Use this question as one calibration data point, not a memorization target. Companies typically rotate their question pools every 2-4 months; the exact wording of a 2024 question may differ from what you encounter today. The underlying pattern, difficulty level, and follow-up depth at ByteDance are the higher-signal extractions to take from this report.
For broader preparation context, the ByteDance interview process typically includes a recruiter screen, one or two technical phone screens, and a 4-5 round on-site loop covering coding, system design (at L4+ levels), and behavioral. Reports tagged on LeakCode show the round-by-round distribution and typical difficulty calibration. To browse questions filtered by round type and seniority, use the company hub linked above.
How To Practice This Type of Question
Solve similar problems on LeetCode under timed conditions (25-35 minutes per medium difficulty). The goal is pattern recognition: recognize the underlying technique (sliding window, two-pointer, BFS, memoized recursion, etc.) within 60-90 seconds of reading. Strong candidates verbalize their hypothesis out loud before coding, then iterate based on feedback.

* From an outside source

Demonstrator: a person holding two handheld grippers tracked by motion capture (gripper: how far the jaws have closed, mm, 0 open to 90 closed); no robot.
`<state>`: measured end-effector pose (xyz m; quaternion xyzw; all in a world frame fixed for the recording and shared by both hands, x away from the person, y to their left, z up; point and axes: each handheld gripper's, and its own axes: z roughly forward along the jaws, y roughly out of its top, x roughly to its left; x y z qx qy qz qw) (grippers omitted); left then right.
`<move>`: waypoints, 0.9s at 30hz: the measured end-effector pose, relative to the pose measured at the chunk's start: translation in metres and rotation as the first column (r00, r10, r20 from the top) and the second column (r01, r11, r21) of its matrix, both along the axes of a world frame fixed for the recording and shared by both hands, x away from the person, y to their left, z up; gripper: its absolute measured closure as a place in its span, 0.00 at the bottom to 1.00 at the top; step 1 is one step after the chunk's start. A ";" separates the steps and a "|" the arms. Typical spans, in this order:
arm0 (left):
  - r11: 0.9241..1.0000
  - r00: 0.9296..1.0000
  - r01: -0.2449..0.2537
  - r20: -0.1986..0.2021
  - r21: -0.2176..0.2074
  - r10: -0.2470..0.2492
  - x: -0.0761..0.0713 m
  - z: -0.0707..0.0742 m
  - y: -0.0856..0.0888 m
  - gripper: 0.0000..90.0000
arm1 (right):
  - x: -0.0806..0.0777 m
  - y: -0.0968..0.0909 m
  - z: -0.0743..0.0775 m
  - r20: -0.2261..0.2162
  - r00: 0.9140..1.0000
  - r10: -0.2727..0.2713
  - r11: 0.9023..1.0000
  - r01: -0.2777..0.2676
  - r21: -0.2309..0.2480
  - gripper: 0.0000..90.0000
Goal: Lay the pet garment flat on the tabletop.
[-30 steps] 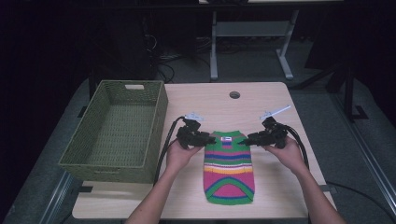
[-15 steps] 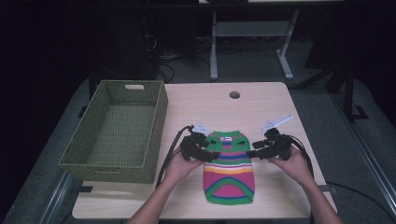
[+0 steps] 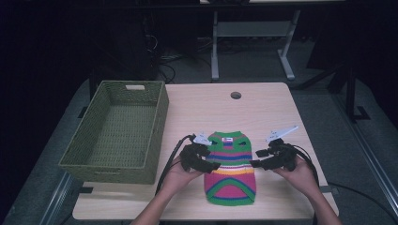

Weak candidates dive into implementation immediately, lose time on the wrong approach, and run out of time for follow-ups.
Companies update their question pools every 2-4 months. The exact wording of any given question may have been retired by the time you interview. Focus your prep on the pattern, not the specific problem. The patterns that appear in ByteDance reports consistently are the ones worth investing in; one-off niche problems are not.
During Your ByteDance Round
Apply the standard interview round template: clarify requirements (2-3 minutes), state your approach out loud and confirm direction with the interviewer (3-5 minutes), code with narration (15-25 minutes), test with concrete examples including edge cases (5 minutes), discuss optimization or trade-offs if time permits (5 minutes). This template is universally accepted across FAANG and adjacent companies; deviating from it produces weaker interviewer feedback signal.
The single most predictive failure mode in ByteDance reports tagged "no hire": not asking clarifying questions. Interviewers are explicitly trained to weight this. Strong candidates ask 3-5 clarifying questions even on problems that look obvious; weak candidates dive into code immediately. The clarifying-question check is often the first signal recorded in the interviewer's written notes.